Problem to work on — What you write should be an exact copy of the material, from its first line through the line containing "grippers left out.".

Information —
..........
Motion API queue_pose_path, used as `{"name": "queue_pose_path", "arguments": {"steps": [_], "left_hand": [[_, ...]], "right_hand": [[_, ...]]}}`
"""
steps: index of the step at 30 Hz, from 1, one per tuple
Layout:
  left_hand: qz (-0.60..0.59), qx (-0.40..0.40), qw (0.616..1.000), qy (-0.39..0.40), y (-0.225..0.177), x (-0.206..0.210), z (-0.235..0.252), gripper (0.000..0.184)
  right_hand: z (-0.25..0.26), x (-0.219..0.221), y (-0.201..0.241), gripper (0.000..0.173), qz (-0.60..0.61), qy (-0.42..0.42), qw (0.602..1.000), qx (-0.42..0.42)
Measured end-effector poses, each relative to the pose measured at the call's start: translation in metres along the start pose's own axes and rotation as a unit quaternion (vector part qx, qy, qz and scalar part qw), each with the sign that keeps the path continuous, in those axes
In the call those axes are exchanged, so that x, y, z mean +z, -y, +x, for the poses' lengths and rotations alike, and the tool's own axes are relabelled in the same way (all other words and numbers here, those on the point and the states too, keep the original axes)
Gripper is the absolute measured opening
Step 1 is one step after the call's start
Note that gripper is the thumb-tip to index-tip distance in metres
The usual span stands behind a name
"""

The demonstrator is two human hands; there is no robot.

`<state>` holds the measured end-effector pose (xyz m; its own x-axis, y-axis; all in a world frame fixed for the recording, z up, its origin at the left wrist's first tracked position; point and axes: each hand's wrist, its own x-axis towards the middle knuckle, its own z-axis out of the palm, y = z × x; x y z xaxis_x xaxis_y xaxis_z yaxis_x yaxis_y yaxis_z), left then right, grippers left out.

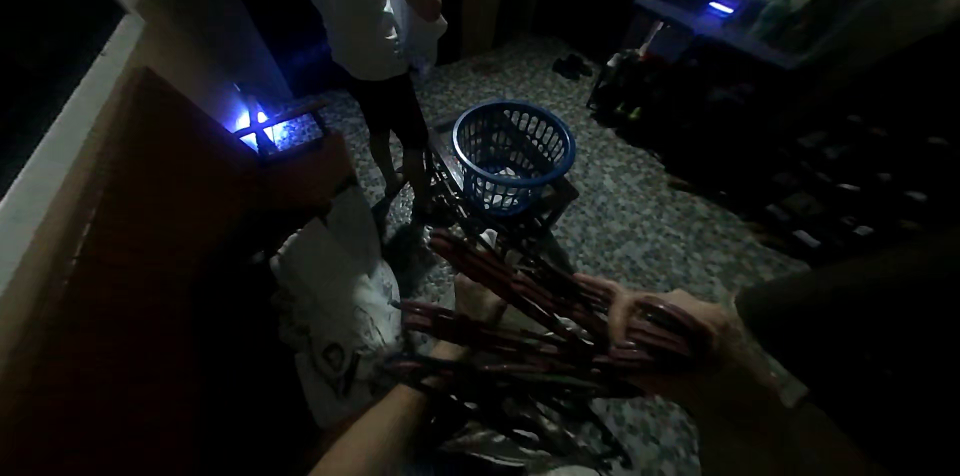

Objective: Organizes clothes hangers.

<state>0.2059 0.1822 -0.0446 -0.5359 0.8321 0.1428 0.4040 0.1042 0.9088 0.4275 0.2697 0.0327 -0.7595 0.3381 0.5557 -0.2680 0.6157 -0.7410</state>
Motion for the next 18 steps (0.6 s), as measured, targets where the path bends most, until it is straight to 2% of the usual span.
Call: {"name": "queue_pose_path", "arguments": {"steps": [1, 4, 6, 7, 8, 10, 12, 14, 16, 18], "left_hand": [[0.019, 0.025, 0.999, -0.005, 0.006, 0.002, 0.004, 0.033], [0.035, 0.030, 0.999, 0.013, 0.013, -0.014, 0.012, 0.027], [0.044, 0.015, 0.999, 0.023, 0.014, -0.029, 0.013, 0.022], [0.039, 0.050, 0.998, 0.005, 0.020, -0.032, 0.013, 0.021], [0.001, 0.097, 0.995, -0.019, 0.033, -0.033, 0.016, 0.018], [-0.169, 0.088, 0.982, 0.010, 0.045, -0.038, 0.024, 0.009], [-0.338, 0.013, 0.933, 0.124, 0.046, -0.051, 0.034, 0.015], [-0.379, -0.046, 0.888, 0.256, 0.048, -0.065, 0.046, 0.009], [-0.313, -0.065, 0.857, 0.405, 0.044, -0.077, 0.058, 0.012], [-0.176, -0.048, 0.825, 0.535, 0.030, -0.079, 0.068, 0.018]], "right_hand": [[-0.002, -0.001, -0.003, 0.026, -0.031, 0.005, 0.999, 0.006], [-0.012, -0.008, -0.016, 0.029, -0.068, 0.028, 0.997, 0.031], [-0.023, -0.012, -0.028, 0.031, -0.023, 0.057, 0.997, 0.051], [-0.027, -0.014, -0.033, 0.032, 0.014, 0.083, 0.994, 0.068], [-0.030, -0.015, -0.037, 0.033, 0.054, 0.112, 0.989, 0.085], [-0.034, -0.015, -0.041, 0.033, 0.096, 0.154, 0.977, 0.114], [-0.036, -0.014, -0.043, 0.032, 0.115, 0.195, 0.969, 0.099], [-0.036, -0.014, -0.040, 0.030, 0.100, 0.233, 0.964, 0.074], [-0.030, -0.016, -0.031, 0.027, 0.075, 0.276, 0.955, 0.081], [-0.018, -0.013, -0.020, 0.027, 0.045, 0.310, 0.943, 0.114]]}}
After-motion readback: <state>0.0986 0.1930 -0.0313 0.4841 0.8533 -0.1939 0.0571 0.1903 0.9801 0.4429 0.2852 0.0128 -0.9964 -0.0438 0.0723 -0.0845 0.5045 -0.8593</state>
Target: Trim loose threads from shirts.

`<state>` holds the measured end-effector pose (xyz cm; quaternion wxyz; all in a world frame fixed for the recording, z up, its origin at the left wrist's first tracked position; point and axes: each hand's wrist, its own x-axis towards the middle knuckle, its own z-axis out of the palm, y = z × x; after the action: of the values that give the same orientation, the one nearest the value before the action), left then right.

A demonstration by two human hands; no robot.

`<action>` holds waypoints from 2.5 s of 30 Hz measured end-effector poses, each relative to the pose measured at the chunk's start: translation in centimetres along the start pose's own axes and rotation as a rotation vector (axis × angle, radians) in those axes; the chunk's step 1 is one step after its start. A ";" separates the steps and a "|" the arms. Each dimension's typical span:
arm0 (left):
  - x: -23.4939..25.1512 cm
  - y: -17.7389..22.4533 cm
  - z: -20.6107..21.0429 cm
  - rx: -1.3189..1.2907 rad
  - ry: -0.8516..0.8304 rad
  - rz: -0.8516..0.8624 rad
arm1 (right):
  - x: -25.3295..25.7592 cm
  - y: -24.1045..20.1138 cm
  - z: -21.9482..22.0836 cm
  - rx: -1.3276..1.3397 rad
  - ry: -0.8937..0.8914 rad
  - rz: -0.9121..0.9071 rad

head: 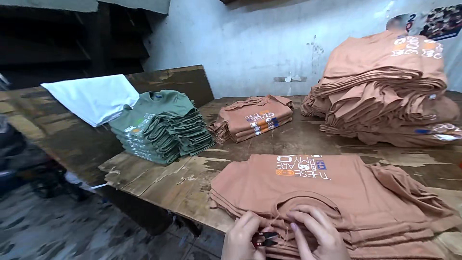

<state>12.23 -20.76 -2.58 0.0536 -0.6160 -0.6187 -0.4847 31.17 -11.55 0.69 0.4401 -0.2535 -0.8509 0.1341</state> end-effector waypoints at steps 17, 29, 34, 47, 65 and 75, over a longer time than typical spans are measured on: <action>5.3 0.9 -3.7 0.431 0.043 0.314 | 0.4 -1.9 3.1 -0.037 0.230 0.188; 6.5 0.7 -2.5 0.466 -0.021 0.423 | -0.7 -1.5 3.3 0.082 0.231 0.013; 4.5 -3.5 -3.3 0.302 0.099 0.586 | -1.4 -2.0 4.4 -0.099 0.269 -0.006; 5.4 -3.5 -2.9 0.096 -0.198 0.301 | -4.0 -2.2 4.2 -0.317 0.228 -0.019; 5.4 -2.9 -1.6 0.033 -0.161 0.199 | -3.6 -2.9 -1.6 0.043 -0.081 0.147; 11.0 -0.7 1.9 0.116 -0.022 -0.074 | 0.0 -1.2 2.5 -0.441 0.225 0.223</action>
<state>10.09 -11.51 3.34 0.0645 -0.5937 -0.6688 -0.4428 28.75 -12.60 -0.25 0.4487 -0.4486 -0.7721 -0.0361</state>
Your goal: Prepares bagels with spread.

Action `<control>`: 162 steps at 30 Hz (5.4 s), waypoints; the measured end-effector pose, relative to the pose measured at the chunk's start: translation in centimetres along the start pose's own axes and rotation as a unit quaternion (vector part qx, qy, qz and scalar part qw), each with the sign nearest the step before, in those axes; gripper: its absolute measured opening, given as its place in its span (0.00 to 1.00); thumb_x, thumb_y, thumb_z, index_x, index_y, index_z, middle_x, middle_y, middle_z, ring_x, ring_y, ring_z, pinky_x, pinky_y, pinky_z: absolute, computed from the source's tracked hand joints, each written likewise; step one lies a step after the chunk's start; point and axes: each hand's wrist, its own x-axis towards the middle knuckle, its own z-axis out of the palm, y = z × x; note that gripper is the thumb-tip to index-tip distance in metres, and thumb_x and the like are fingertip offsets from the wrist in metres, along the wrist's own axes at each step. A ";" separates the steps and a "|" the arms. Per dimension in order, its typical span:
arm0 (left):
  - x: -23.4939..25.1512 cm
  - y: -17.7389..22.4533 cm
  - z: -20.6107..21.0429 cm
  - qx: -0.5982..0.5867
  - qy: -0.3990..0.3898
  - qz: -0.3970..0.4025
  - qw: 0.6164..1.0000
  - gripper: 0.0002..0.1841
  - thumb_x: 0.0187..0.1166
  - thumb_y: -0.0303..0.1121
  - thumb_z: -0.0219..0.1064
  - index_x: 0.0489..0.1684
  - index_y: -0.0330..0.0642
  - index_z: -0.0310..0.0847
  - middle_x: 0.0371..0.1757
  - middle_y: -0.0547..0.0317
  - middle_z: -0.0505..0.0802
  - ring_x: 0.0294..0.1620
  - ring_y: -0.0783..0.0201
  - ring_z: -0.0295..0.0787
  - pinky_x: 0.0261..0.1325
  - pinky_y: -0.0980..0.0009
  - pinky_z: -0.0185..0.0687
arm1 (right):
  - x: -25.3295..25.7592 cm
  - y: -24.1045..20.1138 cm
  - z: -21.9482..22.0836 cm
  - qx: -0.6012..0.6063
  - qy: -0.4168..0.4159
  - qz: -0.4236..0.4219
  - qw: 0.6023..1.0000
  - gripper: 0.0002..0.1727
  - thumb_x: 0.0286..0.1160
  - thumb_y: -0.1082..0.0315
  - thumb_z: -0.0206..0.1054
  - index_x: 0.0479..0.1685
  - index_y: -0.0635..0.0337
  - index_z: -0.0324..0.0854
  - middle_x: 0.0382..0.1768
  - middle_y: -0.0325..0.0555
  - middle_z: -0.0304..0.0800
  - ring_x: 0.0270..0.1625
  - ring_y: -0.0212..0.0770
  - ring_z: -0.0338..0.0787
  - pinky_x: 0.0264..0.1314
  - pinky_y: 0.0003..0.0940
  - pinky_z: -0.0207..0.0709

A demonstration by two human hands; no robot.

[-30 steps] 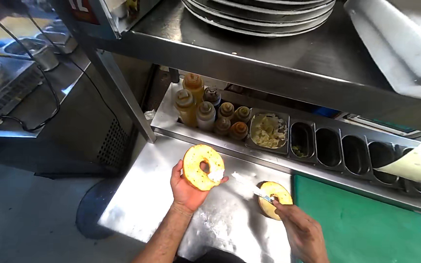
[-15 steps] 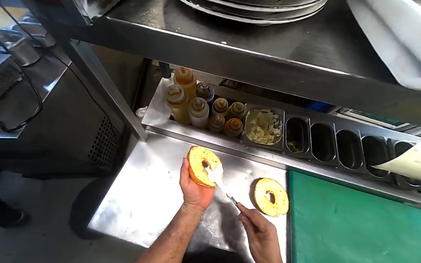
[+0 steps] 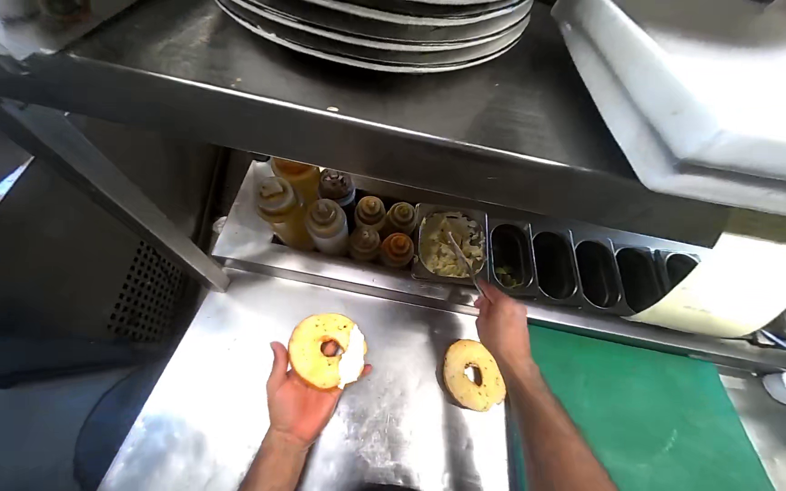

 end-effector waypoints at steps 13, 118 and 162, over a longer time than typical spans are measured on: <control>0.4 0.7 0.4 -0.009 -0.065 0.015 0.998 0.42 0.81 0.73 0.42 0.86 0.55 0.65 0.78 0.36 0.79 0.75 0.29 0.78 0.69 0.23 0.72 | 2.7 -3.4 5.7 0.454 -0.061 0.164 0.874 0.19 0.86 0.73 0.58 0.72 0.61 0.81 0.33 0.43 0.87 0.21 0.31 0.73 0.21 0.26 0.67; 1.9 1.4 3.8 0.014 -0.067 0.023 0.997 0.48 0.73 0.79 0.48 0.84 0.51 0.68 0.78 0.35 0.80 0.76 0.32 0.79 0.72 0.28 0.75 | -7.5 -0.2 3.6 0.559 -0.135 -0.111 0.811 0.20 0.85 0.67 0.60 0.72 0.59 0.80 0.39 0.46 0.92 0.26 0.30 0.82 0.27 0.23 0.78; 2.3 -1.6 5.9 0.043 -0.089 0.203 0.974 0.31 0.75 0.53 0.64 0.79 0.58 0.71 0.66 0.55 0.88 0.65 0.56 0.88 0.64 0.51 0.87 | -15.7 -1.5 3.0 0.391 -0.084 -0.123 0.908 0.18 0.82 0.75 0.59 0.66 0.61 0.88 0.41 0.38 0.94 0.36 0.27 0.88 0.40 0.21 0.84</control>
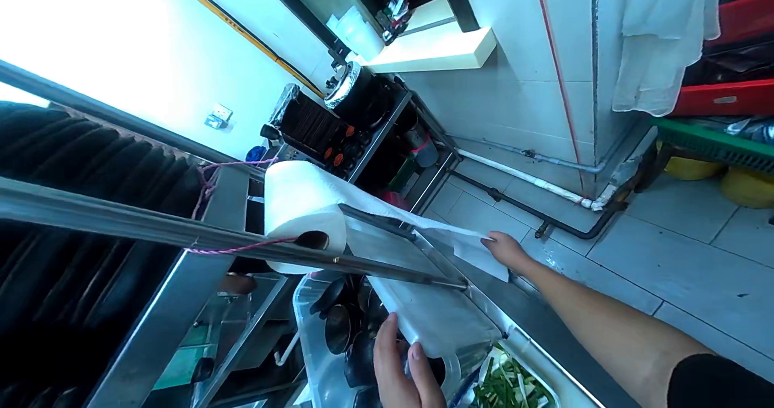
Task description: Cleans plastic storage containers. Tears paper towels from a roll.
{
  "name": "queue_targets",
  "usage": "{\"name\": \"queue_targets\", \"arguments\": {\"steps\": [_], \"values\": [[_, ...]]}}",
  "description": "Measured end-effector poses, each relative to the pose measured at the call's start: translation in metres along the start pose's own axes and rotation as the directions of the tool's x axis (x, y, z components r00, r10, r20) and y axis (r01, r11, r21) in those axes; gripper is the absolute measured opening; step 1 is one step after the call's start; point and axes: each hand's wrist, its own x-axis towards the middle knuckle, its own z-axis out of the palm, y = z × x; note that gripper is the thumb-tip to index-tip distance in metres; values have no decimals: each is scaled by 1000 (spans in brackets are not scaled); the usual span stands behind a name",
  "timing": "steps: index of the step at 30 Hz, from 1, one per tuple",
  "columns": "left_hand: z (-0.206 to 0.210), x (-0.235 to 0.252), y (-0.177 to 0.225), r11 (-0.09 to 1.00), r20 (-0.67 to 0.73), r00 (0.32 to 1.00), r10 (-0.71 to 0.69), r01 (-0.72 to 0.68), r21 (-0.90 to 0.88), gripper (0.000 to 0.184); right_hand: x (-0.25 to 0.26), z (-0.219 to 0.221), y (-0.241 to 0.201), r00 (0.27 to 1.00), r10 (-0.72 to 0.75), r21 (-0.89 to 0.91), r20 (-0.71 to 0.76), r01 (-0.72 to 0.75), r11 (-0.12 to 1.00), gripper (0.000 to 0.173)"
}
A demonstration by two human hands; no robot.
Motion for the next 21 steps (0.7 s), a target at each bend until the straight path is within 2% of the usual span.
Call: {"name": "queue_targets", "arguments": {"steps": [2, 4, 7, 11, 12, 14, 17, 19, 21], "values": [[6, -6, -3, 1000, -9, 1000, 19, -19, -18, 66, -11, -22, -9, 989, 108, 273, 104, -133, 953, 46], [8, -8, -5, 999, -23, 999, 39, -40, -23, 67, -17, -43, -17, 966, 150, 425, 213, -229, 876, 47], [9, -9, -4, 998, -26, 999, 29, -30, -50, 67, -22, -69, -31, 928, 203, 500, 313, -342, 795, 47], [11, -10, -3, 996, -33, 999, 20, -22, -88, 67, -23, -86, -27, 938, 187, 529, 293, -322, 785, 54], [11, -10, -3, 995, -35, 999, 16, -20, -95, 67, -24, -89, -27, 942, 176, 518, 285, -306, 799, 55], [11, -10, -3, 994, -34, 999, 10, -13, -106, 68, -22, -90, -24, 959, 128, 455, 252, -234, 859, 42], [11, -9, -2, 994, -35, 999, 4, -8, -113, 69, -15, -80, -22, 987, 11, 173, 162, -39, 984, 36], [11, -9, -2, 993, -34, 999, 1, -5, -120, 68, -6, -68, -22, 990, -69, -48, 120, 75, 996, 49], [12, -9, -3, 992, -31, 1000, -4, 0, -126, 68, -1, -55, -31, 980, -183, -141, 76, 193, 971, 54]]}}
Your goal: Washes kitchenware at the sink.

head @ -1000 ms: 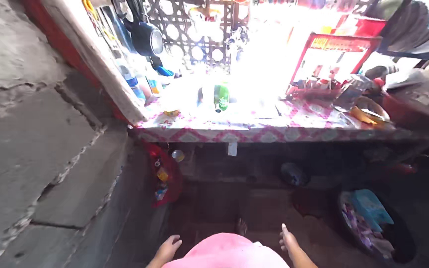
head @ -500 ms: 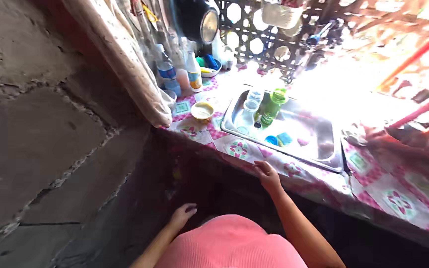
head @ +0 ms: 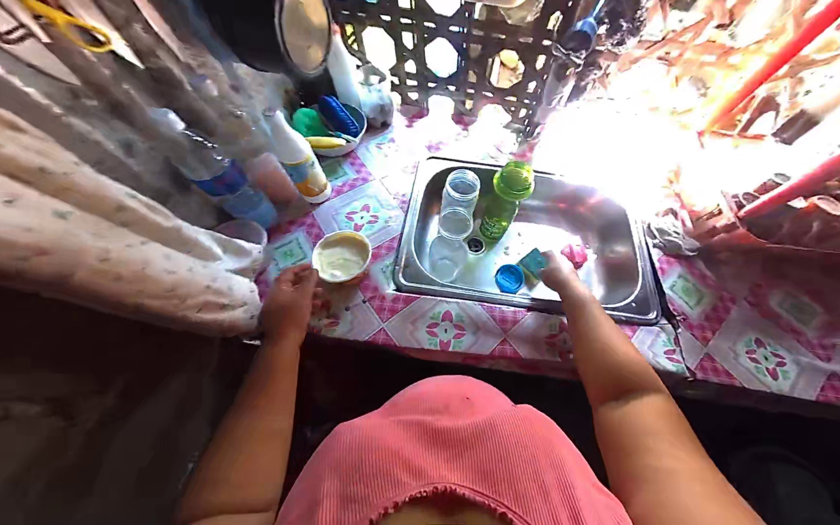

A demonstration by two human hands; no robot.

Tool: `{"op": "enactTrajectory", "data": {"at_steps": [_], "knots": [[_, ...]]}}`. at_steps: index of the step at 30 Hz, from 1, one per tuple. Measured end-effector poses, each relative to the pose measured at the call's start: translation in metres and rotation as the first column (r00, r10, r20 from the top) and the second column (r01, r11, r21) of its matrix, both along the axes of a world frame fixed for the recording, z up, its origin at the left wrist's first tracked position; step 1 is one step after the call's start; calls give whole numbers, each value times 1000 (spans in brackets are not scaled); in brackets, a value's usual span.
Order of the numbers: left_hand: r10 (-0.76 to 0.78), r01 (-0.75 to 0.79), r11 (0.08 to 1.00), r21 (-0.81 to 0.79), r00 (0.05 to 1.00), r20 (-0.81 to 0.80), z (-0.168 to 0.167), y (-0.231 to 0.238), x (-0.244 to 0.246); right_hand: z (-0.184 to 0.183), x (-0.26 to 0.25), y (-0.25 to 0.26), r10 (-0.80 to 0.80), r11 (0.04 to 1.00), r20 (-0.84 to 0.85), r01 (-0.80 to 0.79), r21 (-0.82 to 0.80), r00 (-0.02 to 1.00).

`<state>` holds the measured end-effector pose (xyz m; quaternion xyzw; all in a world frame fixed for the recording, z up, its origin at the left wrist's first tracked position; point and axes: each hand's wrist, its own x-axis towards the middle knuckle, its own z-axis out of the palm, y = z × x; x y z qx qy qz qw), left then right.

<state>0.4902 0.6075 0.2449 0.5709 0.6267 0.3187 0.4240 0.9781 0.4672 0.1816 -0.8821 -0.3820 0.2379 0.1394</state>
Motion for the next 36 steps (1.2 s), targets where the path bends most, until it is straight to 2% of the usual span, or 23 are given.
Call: {"op": "enactTrajectory", "data": {"at_steps": [3, 6, 9, 13, 15, 17, 19, 23, 24, 26, 27, 28, 30, 32, 33, 36], "knots": [[35, -43, 997, -70, 993, -115, -5, 18, 5, -31, 16, 13, 90, 990, 142, -73, -120, 986], [44, -73, 984, -163, 984, -174, -19, 24, 10, -53, 26, 21, 135, 969, 93, -112, -220, 987], [66, -100, 969, -224, 986, -152, -24, 22, 17, -44, 23, 29, 164, 934, 49, -139, -329, 985], [131, -158, 968, -195, 981, -141, -22, 9, 29, -36, 32, 26, 211, 921, 13, -194, -338, 977], [221, -221, 952, -213, 975, -24, -14, -5, 34, -35, 43, 27, 179, 945, -11, -175, -277, 984], [275, -236, 937, -256, 953, 129, 0, -24, 41, -25, 53, 24, 122, 982, -12, -123, -146, 992], [215, -158, 950, -270, 957, 195, 10, -44, 48, -7, 56, 16, 93, 995, 37, -92, -42, 995], [-36, 137, 934, -330, 955, 294, 28, -78, 97, -5, 82, 10, 195, 967, 70, -181, -178, 978], [-80, 208, 915, -345, 934, 349, 30, -83, 117, -1, 87, 7, 159, 979, 47, -152, -137, 986], [-138, 326, 872, -365, 879, 456, 32, -88, 160, 18, 85, 0, -9, 993, -108, 22, 119, 994], [-150, 367, 852, -374, 855, 497, 31, -88, 181, 31, 81, -2, -58, 963, -214, 112, 245, 975], [-152, 392, 838, -379, 835, 529, 29, -86, 202, 45, 76, -2, -52, 918, -332, 176, 355, 942], [-147, 404, 832, -380, 822, 550, 23, -79, 240, 73, 63, -4, 91, 843, -500, 200, 499, 861], [-157, 398, 839, -371, 830, 535, 16, -70, 274, 102, 47, -5, 260, 837, -504, 67, 543, 824], [-171, 404, 842, -358, 829, 533, 14, -66, 287, 114, 37, -5, 315, 857, -441, -52, 512, 840], [-204, 432, 836, -338, 817, 540, 17, -61, 318, 125, 7, 0, 439, 848, -102, -375, 374, 893]]}}
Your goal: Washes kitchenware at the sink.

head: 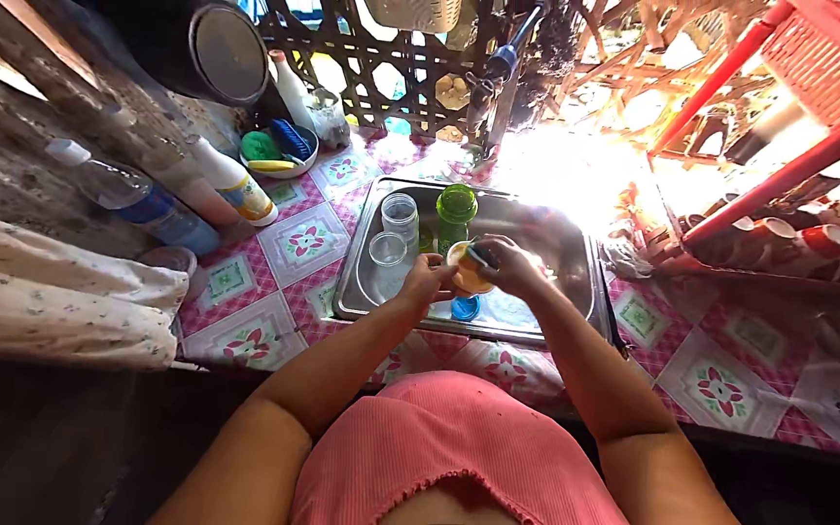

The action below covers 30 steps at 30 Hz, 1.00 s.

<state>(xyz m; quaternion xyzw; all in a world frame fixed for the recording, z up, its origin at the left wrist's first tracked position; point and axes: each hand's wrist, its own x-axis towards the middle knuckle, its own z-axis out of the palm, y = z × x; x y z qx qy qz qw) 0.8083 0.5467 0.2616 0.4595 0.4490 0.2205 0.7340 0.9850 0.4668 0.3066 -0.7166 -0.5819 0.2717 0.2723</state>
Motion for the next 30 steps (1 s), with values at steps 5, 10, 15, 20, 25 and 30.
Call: {"op": "enactTrajectory", "data": {"at_steps": [5, 10, 15, 20, 25, 30], "knots": [[21, -22, 1000, 21, 1000, 17, 4, -2, 19, -39, 1, 5, -15, 993, 163, -5, 120, 986], [32, -32, 999, 39, 999, -3, 0, -7, 24, -65, -19, 7, -252, 922, 156, 188, 338, 955], [16, -16, 999, -32, 1000, -6, 3, -14, -15, -41, -27, 3, -247, 960, -394, 280, 26, 885], [100, -84, 975, -207, 993, 64, 13, -24, -89, -16, -4, 7, -84, 911, -914, 403, 92, 398], [338, -310, 919, -245, 938, 80, 17, -38, -179, -29, 38, 28, 19, 937, -996, 345, 47, 84], [658, -656, 753, -49, 752, 42, 2, -15, -242, -41, 46, 36, 110, 940, -993, 320, 117, 39]]}}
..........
Written response —
Motion API queue_pose_path, used as `{"name": "queue_pose_path", "arguments": {"steps": [_], "left_hand": [[_, ...]], "right_hand": [[_, ...]]}}`
"""
steps: index of the step at 30 Hz, from 1, one per tuple
Layout:
  left_hand: qz (-0.60..0.59), qx (-0.40..0.40), qw (0.616..1.000), qy (-0.39..0.40), y (-0.225..0.177), x (-0.206..0.210), z (-0.235..0.252), gripper (0.000..0.184)
  right_hand: z (-0.25..0.26), x (-0.219..0.221), y (-0.201..0.241), gripper (0.000..0.173), qz (-0.60..0.61), qy (-0.42..0.42), qw (0.602..1.000), qx (-0.42..0.42)
Measured end-effector poses, each relative to the pose measured at the call's start: translation in metres along the start pose's own axes and rotation as a unit quaternion (vector part qx, qy, qz and scalar part qw), each with the sign that keeps the path continuous, in those axes
In the call those axes are exchanged, so that x, y, z mean +z, -y, +x, for the poses' lengths and rotations alike, and the tool's own axes are relabelled in the same way (all other words and numbers here, those on the point and the states too, keep the original axes)
Gripper is the absolute measured opening
Step 1 is one step after the call's start
Note that gripper is the thumb-tip to index-tip distance in metres
The usual span stands behind a name
"""

The demonstrator is two human hands; there is no robot.

`<state>` holds the measured end-effector pose (xyz m; its own x-axis, y-axis; all in a world frame fixed for the recording, z up, its origin at the left wrist's first tracked position; point and axes: each hand's wrist, its own x-axis towards the middle knuckle, its own z-axis out of the palm, y = z × x; x y z xaxis_x xaxis_y xaxis_z yaxis_x yaxis_y yaxis_z), left then right, grippers left out.

There is nothing more to add to this answer.